_Problem to solve:_ Look through the listing below for lines containing the word "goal". State only their number.

_Information supplied:_

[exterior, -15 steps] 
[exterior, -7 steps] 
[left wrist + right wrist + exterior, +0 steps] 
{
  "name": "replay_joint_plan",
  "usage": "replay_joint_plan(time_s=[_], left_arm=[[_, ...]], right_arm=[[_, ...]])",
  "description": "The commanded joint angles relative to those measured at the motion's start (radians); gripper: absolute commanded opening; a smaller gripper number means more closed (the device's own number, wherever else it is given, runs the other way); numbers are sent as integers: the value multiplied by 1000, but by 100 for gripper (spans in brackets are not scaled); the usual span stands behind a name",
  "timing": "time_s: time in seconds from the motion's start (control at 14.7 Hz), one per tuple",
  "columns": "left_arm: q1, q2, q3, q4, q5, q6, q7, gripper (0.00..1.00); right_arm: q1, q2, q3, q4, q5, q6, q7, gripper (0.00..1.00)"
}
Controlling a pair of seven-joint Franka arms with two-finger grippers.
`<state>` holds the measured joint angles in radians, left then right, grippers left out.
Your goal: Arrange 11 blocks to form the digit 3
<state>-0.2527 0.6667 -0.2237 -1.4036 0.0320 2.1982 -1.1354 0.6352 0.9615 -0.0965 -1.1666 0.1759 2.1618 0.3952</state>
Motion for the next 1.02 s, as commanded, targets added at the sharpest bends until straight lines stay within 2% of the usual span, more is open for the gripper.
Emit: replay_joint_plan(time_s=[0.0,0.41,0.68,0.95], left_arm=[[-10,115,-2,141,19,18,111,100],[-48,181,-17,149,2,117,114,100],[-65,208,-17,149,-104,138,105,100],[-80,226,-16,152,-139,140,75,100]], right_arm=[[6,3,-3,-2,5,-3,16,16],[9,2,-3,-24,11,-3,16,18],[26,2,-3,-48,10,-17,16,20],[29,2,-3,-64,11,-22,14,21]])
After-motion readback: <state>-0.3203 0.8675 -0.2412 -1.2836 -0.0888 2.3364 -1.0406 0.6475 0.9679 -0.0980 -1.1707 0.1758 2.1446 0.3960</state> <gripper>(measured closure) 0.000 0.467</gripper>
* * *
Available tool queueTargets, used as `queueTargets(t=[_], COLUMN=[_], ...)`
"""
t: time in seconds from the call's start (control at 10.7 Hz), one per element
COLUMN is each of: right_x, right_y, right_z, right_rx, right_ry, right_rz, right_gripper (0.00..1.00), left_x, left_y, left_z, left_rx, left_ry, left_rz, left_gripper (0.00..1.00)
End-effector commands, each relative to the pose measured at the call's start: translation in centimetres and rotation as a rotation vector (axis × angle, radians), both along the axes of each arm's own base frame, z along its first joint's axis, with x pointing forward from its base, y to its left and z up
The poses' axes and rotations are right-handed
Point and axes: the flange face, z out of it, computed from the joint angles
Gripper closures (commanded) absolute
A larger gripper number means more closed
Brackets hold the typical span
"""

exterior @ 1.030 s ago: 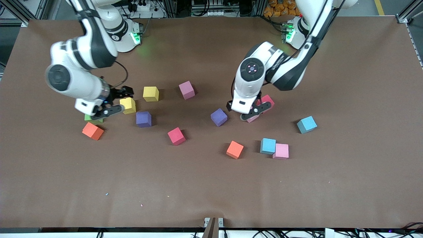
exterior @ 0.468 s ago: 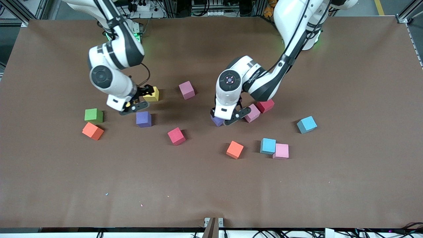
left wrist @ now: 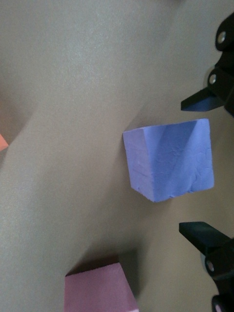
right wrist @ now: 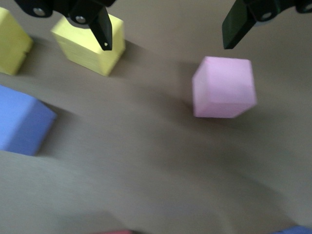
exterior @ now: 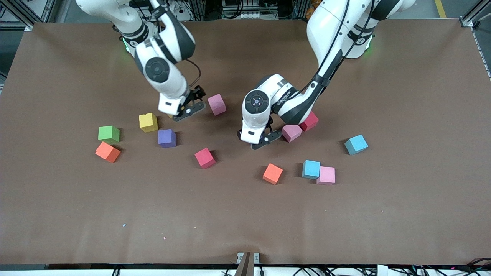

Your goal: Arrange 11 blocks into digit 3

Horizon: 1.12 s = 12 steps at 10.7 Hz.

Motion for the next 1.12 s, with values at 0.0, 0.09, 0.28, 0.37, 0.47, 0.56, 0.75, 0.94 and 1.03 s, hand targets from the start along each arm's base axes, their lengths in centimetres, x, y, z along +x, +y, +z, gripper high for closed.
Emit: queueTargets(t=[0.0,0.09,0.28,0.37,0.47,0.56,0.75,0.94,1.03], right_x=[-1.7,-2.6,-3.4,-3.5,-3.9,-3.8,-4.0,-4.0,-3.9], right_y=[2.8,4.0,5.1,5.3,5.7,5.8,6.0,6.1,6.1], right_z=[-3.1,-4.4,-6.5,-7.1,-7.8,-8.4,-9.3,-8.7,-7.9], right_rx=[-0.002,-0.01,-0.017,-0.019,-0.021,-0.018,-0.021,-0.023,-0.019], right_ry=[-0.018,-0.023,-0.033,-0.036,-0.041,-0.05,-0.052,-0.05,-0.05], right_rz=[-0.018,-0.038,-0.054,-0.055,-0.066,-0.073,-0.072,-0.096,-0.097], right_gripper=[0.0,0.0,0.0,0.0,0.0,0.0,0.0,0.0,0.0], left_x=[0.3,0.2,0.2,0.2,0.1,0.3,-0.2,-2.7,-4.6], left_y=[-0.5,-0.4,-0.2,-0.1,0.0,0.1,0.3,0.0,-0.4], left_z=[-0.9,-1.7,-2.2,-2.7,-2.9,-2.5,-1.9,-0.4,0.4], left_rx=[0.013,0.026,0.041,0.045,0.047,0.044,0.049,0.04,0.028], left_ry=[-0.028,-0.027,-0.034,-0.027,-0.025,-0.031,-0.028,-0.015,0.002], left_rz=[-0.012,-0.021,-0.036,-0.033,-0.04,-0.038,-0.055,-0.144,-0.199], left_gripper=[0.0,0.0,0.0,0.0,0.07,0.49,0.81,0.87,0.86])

_Written reply:_ 2